Another unseen issue that has become apparent since the roll out of the new options around the area is with the opening of a second convenience store. Since its conception, an unspoken turf war has been ignited.

I am a little confused about why Union decided to open up a whole new store with similar items to the bookstore’s convenience store, besides the soft serve of course… which is phenomenal, let me just clarify. As an employee of the bookstore, this feels like a slight attack. The bookstore is and should be the place people go to when they do not want to wait in line or when they need something to bring back to their room to make later.

This slight beef could ignite a war that rages on for years and will inevitably lead to the end to convenience stores at Union or even the world and all of this because they added another convenience store. When the news broke about this new market, I had a very refined idea in my head as to what it may entail.

I’ve heard rumblings around campus that it would serve as more of a destination for produce, rather than just more protein bars and the infamous Beanitos that have established themselves around the school. A store mainly for produce would be quite amazing, as many residential building come equipped with kitchens that hardly see any use.

“The new dining experience adds a refreshing variety to the food options ”

— Owen White ’21

However, if we were given more items to cook with, said provided kitchens might see a spike in usage. Cooking for yourself or friends also provides some diversity to the routine meals provided by school, and it is, of course, fun to cook with others.

I am not an advocate of war, but if the market continues to duplicate the bookstore’s supply, there might be no choice among devout employees such as myself. With all of this in mind, I would like to stress my love for the new soft serve.

It has been nearly impossible for students to complain about the Garlic Nott because it is pizza and is unquestionably better than West or Upper. Still, being better than the dining halls might not say too much, but for students it means pizza can now be enjoyed at Union.
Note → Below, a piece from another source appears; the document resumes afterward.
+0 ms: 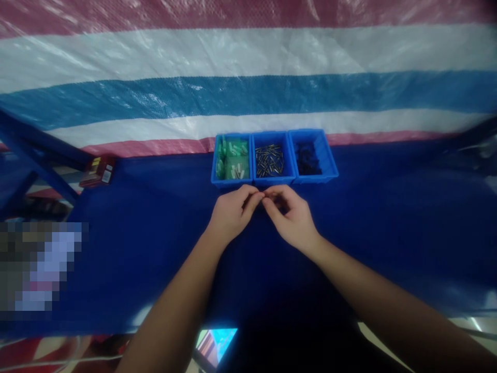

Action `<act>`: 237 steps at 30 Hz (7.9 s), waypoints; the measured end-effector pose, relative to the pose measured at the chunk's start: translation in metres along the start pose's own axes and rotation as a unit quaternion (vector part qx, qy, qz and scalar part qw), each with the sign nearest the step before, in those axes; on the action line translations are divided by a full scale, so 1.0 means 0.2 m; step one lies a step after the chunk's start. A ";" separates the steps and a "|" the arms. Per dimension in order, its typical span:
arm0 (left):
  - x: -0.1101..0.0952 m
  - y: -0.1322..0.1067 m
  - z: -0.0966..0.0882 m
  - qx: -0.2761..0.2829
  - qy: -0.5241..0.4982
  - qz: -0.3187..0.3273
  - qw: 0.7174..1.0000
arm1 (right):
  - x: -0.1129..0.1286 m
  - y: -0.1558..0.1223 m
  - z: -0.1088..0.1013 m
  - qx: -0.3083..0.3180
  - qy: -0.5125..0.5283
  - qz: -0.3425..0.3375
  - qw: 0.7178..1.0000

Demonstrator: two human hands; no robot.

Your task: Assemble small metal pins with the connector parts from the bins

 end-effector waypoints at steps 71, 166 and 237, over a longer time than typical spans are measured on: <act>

For pizza makers in Upper and West dining halls, though, it means that they have become somewhat obsolete. They are receiving less love than they ever have.
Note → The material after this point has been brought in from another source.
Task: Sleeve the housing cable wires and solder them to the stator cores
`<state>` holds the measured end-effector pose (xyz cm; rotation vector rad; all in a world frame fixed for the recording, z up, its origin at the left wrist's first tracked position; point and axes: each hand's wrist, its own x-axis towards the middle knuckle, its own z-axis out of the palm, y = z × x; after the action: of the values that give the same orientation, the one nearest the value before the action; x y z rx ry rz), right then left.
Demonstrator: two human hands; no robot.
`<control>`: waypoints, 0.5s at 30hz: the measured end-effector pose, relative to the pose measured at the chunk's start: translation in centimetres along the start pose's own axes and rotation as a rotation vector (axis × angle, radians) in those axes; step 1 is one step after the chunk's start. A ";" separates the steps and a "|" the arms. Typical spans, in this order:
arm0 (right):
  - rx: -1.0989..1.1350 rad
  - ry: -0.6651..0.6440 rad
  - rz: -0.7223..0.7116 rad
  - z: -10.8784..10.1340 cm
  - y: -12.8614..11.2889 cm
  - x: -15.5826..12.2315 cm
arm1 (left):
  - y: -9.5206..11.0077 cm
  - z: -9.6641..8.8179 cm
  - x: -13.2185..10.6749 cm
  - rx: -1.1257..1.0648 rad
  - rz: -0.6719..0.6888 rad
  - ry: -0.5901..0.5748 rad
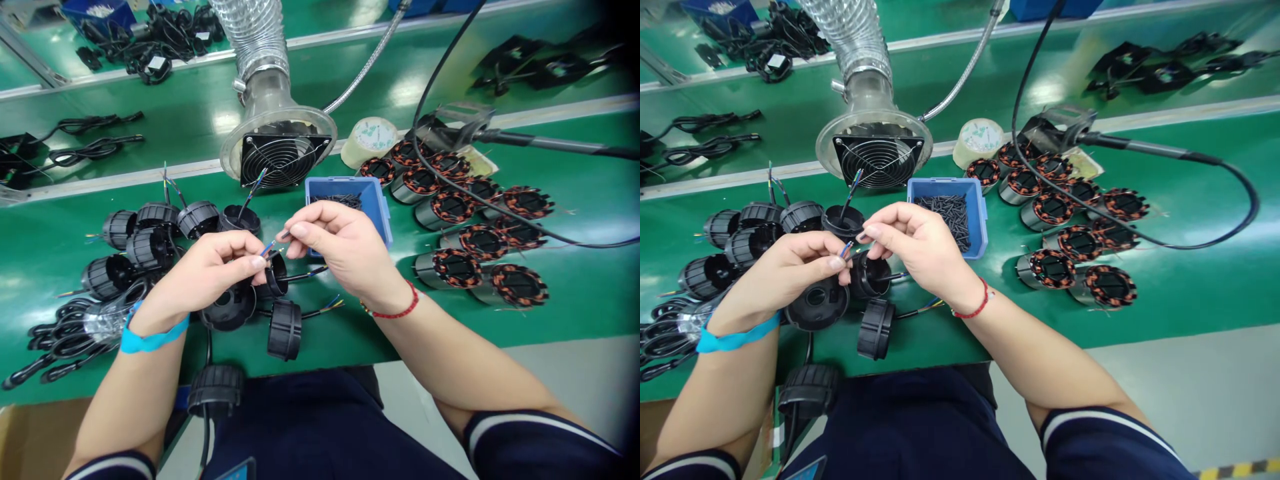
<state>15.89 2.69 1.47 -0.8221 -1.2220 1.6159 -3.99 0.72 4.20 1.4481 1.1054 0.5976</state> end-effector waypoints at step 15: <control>-0.230 -0.098 -0.063 0.0 -0.3 0.0 | 0.0 0.0 0.0 0.095 0.007 -0.014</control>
<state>16.00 2.69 1.77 -0.8449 -1.5097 1.4975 -3.95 0.72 4.23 1.5361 1.1315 0.5449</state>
Students just do not want to use a meal swipe and get pizza when they could use that same meal swipe and get two slices of pizza, a drink, a “salad,” and a dessert.

Still, one must beg the question, does opening up a locally sourced deli, soft serve, and a source of edible pizza on campus make up for pushing the man behind Ushi into a corner, or establishing a convenience store turf war that realistically could end the world as we know it, or even making pizza makers in dining halls feel antiquated?

That is not for me to say, it all depends on the students and whether they feel as if these changes were steps in the right direction for Union.